What does it mean to be in the Kingdom of God in the kingdom of this sane and mad world?

Monday, June 8, 2020

Eradicating racism (and history)?

TWO POSTS TO READ
Both on Psephizo: Adrian Chatfield and Ian Paul.

ORIGINAL POST

The death of George Floyd in Minneapolis has spawned uncountable news stories, many, many opinion pieces, and thousands upon thousands marching in protest across America and around the world.

Last week, Christians had cause to be shocked that President Trump used armed forces and tear gas to create a path through protestors to make a photo opportunity of him standing in front of an Episcopal church holding a Bible. (Literally "a Bible" because when asked if it was his Bible he said, No, it was "a Bible." One of the few true statements to come from his lips!)

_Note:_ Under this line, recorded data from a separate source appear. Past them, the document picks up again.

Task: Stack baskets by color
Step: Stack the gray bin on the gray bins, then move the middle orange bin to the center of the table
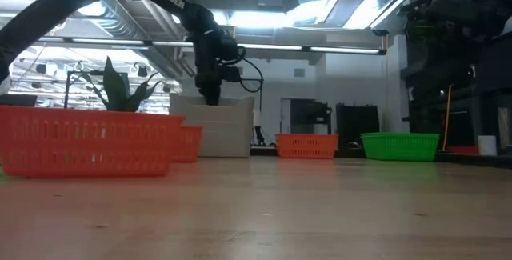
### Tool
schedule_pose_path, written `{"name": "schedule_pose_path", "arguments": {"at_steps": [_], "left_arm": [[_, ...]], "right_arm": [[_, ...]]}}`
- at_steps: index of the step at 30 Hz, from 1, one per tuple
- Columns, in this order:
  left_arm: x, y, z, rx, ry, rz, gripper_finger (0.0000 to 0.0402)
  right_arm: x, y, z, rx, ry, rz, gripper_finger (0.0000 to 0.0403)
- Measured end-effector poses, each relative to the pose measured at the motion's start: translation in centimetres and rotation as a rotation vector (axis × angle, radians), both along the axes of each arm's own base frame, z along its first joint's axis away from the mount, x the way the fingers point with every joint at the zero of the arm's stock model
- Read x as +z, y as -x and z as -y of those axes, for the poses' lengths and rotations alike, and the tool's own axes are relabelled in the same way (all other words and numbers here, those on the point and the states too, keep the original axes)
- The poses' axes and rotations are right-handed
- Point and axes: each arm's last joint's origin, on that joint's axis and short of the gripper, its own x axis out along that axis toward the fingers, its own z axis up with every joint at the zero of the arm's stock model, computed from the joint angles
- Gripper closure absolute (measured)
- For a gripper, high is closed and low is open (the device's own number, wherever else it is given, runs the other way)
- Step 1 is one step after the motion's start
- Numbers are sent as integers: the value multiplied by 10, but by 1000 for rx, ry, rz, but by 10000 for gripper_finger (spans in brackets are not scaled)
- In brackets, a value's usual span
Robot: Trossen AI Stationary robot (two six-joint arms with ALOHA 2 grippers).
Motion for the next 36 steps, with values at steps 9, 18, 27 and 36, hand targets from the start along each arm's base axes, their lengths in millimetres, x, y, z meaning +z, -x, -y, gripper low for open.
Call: {"name": "schedule_pose_path", "arguments": {"at_steps": [9, 18, 27, 36], "left_arm": [[33, -8, 9, 52, -56, -19, 351], [72, -13, 64, 291, 198, -103, 352], [64, -39, 140, 306, 299, -139, 372], [42, 10, 248, 349, 157, -217, 400]], "right_arm": [[0, 0, 0, 0, 0, 0, 350], [0, 0, 0, 0, 0, 0, 350], [-1, 1, 0, 4, -6, -8, 350], [0, 0, 0, 20, 6, -11, 350]]}}
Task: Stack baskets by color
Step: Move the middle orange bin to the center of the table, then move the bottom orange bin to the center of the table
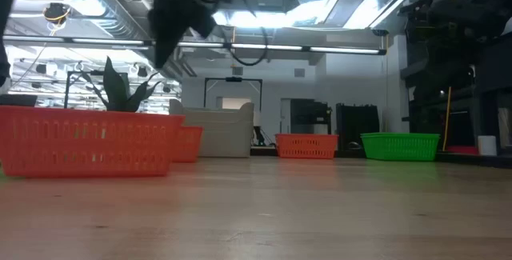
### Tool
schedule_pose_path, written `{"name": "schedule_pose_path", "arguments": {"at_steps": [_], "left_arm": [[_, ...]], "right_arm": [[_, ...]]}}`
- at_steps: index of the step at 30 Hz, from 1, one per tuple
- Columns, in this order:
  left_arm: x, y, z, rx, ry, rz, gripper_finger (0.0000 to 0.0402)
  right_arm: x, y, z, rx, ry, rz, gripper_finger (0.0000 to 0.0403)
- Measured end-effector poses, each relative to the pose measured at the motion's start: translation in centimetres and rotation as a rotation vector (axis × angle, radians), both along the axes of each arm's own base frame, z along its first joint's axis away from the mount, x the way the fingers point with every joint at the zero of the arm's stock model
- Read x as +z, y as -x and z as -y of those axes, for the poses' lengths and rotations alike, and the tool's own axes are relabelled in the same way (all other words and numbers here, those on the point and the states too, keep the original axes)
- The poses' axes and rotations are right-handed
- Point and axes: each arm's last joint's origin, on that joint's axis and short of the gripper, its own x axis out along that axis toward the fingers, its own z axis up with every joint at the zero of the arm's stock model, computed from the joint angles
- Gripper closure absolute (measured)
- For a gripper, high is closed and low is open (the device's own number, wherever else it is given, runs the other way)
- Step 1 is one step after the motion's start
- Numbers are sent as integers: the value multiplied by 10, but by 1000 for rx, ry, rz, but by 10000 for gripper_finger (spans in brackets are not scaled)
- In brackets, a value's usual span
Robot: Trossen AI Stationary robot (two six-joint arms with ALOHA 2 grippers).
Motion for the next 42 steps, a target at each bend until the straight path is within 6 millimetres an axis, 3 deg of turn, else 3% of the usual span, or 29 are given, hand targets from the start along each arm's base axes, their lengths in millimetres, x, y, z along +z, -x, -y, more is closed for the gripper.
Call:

(A subsidiary shock for some of us was that some Christians turned on those who condemned Trump for his behaviour.)

The protests have raised the question, not only in America, but here and elsewhere, with Coronavirus as a backdrop, When will we eradicate racism from the human story?

The vaccine, it has been observed, already exists, and each of us have access to it.

Certainly, for Christians, observing Trinity Sunday yesterday, there is much to reflect on:
- The Trinity as a community of love provides no basis for racism;
- The Gospel is always a call to repentance from behaviour and attitudes which are imperfect in their imitation of the holiness and love of God.

Overnight another question has emerged (albeit not an original question) as news reports from the UK tell us of a statue of a slave trader in Bristol being shifted by protestors and thrown into the sea, and also of a statue of Churchill being defaced with graffiti describing him as a racist.

Does eradicating racism today necessarily involve erasing historical memory of past sins of racism?

(In New Zealand, for example, we are in the midst of a period, 250 years after Cook's voyages of "discovery", of revising our estimation of Cook. In this case the direct charge against Cook is less about his racism (e.g. to the extent that he assumed the British were superior to all races met along the way of his voyages) and more about the racism he spawned (e.g. flowing from his voyages were the European settlers of these islands, we, their descendants today, have a natural tendency to celebrate Cook while not celebrating the Polynesian navigators 800 or so years before Cook who found their way here, back to the islands they came from and then back here with the firsts settlers of these islands).

My own instinct is not to remove and/or destroy statues - they are a monument to times past when things were different and thus a reminder to us of past wrongdoing and of present need to maintain our repentance of that wrongdoing.

But I imagine I have my limits - if I visited Germany or Austria I suppose I wouldn't be thrilled to find a statue of Hitler still standing.

But perhaps we can make useful distinctions?

There is nothing good to say about Hitler.

Churchill by contrast, for all his ill-chosen words about other races, did lead the fight against the scourge that was Hitler. That is, one can say good things about Churchill even as we reckon with his faults.

We might also observe that nobody is perfect.

If perfection is a criterion for erecting monuments to men and women, there should be none. But that seems a shame, for some of us humans have lived remarkable lives and leave treasured memories and memorable achievements.

Back to racism.

We should pray for America. Especially here in NZ. If the Treaty of Waitangi as a foundation document for our nation teaches us anything about racial harmony it is that it is very, very hard to achieve. Even with the Treaty as a starting point, we have made some terrible misteps, not least because for a long time we forgot about the Treaty!